The expression you want to use involves two operations, addition and multiplication. So you need to implement a multiplication operator overload. After that, you just let the order of operations take over. Because you want one operand to be a double or some other number type, it can't be a member function (the first operand would always be the calling object).

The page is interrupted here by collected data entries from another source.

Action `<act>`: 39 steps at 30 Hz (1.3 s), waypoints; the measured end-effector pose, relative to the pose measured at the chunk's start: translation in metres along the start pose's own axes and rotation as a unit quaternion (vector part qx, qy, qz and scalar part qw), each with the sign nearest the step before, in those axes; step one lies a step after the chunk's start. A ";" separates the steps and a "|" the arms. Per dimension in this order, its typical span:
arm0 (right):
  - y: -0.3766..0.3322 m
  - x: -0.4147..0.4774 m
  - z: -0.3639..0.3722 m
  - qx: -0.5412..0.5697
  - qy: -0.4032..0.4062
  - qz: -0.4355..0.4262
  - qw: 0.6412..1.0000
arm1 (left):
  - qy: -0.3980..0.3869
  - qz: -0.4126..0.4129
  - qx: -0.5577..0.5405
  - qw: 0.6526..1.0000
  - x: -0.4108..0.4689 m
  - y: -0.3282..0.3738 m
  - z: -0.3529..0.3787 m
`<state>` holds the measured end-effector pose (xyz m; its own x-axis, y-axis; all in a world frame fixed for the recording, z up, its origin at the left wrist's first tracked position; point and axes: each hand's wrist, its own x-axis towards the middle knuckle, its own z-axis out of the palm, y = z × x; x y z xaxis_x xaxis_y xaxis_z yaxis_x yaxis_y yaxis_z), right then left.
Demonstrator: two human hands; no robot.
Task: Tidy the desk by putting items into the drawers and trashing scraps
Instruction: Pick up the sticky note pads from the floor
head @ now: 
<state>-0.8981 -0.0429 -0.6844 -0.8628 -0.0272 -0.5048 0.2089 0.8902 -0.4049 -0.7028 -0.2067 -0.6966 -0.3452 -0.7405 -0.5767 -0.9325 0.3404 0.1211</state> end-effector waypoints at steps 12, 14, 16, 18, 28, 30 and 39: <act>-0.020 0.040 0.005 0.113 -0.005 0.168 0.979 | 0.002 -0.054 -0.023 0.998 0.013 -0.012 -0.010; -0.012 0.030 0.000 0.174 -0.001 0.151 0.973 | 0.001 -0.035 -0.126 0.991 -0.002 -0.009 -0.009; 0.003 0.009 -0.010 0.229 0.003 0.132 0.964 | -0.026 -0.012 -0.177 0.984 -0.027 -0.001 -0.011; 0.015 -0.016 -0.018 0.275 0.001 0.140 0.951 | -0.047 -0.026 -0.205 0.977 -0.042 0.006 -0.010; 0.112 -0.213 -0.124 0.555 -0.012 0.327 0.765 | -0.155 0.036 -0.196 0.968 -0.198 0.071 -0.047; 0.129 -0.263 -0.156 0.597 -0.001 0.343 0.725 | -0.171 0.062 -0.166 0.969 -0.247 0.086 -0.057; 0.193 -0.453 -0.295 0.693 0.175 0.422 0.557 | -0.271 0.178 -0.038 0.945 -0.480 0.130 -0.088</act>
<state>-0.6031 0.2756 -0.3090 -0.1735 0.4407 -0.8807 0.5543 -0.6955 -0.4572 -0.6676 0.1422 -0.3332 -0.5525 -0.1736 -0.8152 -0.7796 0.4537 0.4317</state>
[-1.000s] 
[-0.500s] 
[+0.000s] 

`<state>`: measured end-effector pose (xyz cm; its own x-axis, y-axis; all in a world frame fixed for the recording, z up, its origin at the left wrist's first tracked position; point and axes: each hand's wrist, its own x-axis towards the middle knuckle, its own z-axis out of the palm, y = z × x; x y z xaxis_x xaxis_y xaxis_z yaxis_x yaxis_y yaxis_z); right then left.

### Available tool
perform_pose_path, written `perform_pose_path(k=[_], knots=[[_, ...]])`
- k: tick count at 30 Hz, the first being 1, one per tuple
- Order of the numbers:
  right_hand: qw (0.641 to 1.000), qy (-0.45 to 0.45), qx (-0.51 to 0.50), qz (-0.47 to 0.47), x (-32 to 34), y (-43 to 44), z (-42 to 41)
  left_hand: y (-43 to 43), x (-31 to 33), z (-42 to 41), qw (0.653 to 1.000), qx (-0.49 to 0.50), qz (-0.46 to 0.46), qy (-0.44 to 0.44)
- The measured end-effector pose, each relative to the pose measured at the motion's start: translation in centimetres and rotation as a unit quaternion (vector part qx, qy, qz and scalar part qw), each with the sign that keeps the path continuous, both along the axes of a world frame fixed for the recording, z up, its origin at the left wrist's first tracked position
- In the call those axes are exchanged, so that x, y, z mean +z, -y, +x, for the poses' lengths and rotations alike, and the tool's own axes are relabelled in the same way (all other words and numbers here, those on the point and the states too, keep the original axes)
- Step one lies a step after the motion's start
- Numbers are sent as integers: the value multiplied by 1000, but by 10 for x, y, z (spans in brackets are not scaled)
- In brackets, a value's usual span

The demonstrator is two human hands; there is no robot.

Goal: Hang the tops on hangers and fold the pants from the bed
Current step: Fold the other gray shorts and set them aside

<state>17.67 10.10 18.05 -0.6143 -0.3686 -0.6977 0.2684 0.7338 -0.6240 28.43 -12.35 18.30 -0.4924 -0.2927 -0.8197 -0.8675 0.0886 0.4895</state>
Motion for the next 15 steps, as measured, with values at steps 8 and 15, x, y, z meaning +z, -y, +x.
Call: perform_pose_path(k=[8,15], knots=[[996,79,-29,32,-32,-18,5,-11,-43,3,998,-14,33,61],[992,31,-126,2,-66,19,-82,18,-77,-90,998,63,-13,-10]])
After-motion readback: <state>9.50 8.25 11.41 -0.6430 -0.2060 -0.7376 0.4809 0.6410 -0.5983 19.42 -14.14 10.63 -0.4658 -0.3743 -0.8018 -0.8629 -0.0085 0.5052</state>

Here I've implemented a possible solution.

#include <iostream>

class Box {
 public:
  Box() = default;
  Box(double len, double bread, double h)
      : length(len), breadth(bread), height(h) {}
  double getVolume(void) { return length * breadth * height; }
  void setLength(double len) { length = len; }
  void setBreadth(double bre) { breadth = bre; }
  void setHeight(double hei) { height = hei; }

  Box& operator+=(const Box& other) {
    this->length += other.length;
    this->breadth += other.breadth;
    this->height += other.height;

    return *this;
  }

  friend Box operator+(Box lhs, const Box& rhs) {
    lhs += rhs;

    return lhs;
  }

  friend Box operator*(double z, const Box& box) {
    return Box(z * box.length, z * box.breadth, z * box.height);
  }

  friend Box operator*(const Box& box, double z) {
    return z * box;
  }

 private:
  double length = 0.0;   // Length of a box
  double breadth = 0.0;  // Breadth of a box
  double height = 0.0;   // Height of a box
};

// Main function for the program
int main() {
  Box Box1(6.0, 7.0, 5.0);     // Declare Box1 of type Box
  Box Box2(12.0, 13.0, 10.0);  // Declare Box2 of type Box
  Box Box3;                    // Declare Box3 of type Box
  double volume = 0.0;         // Store the volume of a box here

  // volume of box 1
  volume = Box1.getVolume();
  std::cout << "Volume of Box1 : " << volume << '\n';

  // volume of box 2
  volume = Box2.getVolume();
  std::cout << "Volume of Box2 : " << volume << '\n';

  // Add two object as follows:
  Box3 = Box1 + 1.2 * Box2;  // Changed to demonstrate new operator

  // volume of box 3
  volume = Box3.getVolume();
  std::cout << "Volume of Box3 : " << volume << '\n';

  return 0;
}

I made some other changes to the code as well. I added constructors to simplify initialization. I changed the way operator+() works to better align with the recommendations in the standard (link).

The multiplication operator doesn't fit under that umbrella, since your scaling factor cannot (and should not) be implicitly convertible to a Box. It is implemented as a pair of functions to preserve the commutative property of multiplication.